In 2014, Daryn Creswell was appointed senior coach of the Wodonga Raiders in the Ovens and Murray Football League (O&MFL). The Raiders had finished the 2013 season with a 3–15 record, but under Creswell’s tenure from 2014 to 2018, the club qualified for four consecutive finals series.

Creswell joined the Wangaratta Rovers as senior coach ahead of the 2019 OMFNL season. The Rovers had recorded a winless 0–18 campaign in 2018. In his first year in charge, the club narrowly missed the finals on percentage, before qualifying for the finals in the next three seasons in which competition was held (2020 season cancelled due to COVID-19). Creswell departed the Rovers in 2022.

In 2024, Creswell became senior coach of the South Cairns Cutters in the AFL Cairns competition. That season, the Cutters won the premiership, with a playing group that included former VFL footballers Tyler Roos and Josh Clayton.

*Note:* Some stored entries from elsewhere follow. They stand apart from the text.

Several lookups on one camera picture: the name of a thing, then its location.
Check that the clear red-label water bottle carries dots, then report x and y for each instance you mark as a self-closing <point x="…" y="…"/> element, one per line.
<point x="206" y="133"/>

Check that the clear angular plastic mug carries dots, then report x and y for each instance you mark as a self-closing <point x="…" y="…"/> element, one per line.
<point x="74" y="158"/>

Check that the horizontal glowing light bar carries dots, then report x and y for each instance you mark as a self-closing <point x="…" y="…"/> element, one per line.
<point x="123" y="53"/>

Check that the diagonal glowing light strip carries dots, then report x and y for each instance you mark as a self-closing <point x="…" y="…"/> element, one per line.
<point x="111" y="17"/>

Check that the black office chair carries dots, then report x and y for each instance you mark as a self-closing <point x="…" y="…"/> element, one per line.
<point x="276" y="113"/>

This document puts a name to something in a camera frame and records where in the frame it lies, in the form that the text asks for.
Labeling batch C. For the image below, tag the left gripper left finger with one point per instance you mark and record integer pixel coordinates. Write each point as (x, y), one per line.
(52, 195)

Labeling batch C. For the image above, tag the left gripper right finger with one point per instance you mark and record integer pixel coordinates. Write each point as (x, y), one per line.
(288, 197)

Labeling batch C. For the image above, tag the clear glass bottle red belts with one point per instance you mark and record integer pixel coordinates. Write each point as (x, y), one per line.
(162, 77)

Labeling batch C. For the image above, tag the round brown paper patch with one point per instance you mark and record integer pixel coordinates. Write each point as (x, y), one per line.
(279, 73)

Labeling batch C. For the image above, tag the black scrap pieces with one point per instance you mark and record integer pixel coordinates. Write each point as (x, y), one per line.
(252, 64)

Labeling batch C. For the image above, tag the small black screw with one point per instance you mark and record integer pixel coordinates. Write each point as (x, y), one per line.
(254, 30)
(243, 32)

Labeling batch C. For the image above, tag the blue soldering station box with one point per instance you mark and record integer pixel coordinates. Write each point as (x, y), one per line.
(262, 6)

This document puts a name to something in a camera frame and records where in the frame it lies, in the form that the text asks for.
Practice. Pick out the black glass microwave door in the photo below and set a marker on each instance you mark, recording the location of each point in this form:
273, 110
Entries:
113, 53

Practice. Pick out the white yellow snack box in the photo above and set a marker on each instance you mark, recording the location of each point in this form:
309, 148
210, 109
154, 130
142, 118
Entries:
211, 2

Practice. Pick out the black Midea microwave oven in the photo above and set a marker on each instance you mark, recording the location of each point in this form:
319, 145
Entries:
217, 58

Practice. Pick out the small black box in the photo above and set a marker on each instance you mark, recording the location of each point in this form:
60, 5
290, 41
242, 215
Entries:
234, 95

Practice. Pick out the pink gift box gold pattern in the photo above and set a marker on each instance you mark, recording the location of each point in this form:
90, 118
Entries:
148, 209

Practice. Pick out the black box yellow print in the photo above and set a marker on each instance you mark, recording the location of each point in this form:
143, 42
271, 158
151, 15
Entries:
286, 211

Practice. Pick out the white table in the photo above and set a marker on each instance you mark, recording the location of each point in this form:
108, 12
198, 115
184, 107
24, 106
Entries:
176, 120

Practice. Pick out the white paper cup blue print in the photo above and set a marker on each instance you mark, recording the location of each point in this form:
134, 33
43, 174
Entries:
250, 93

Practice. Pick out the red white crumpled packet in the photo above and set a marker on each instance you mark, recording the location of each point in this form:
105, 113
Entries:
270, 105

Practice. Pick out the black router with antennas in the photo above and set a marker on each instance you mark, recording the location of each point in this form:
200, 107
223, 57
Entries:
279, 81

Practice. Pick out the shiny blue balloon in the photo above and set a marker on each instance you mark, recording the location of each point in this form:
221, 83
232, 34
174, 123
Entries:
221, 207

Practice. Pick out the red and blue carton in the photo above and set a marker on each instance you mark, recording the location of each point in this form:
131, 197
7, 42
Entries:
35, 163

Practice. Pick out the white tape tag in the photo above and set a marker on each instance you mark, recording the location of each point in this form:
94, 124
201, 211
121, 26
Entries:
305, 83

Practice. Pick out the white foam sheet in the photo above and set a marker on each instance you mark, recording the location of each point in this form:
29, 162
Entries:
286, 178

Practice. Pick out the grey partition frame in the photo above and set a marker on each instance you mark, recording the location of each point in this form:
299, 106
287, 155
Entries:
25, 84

In 2025, Creswell returned to the OMFNL as senior coach of Corowa Rutherglen.

Business career

Outside football, Creswell is the Managing Director of a construction company based in Albury, New South Wales. The business (Executive Garden Scapes) has been involved in a number of local and large projects, including the construction of a retirement home in Rutherglen.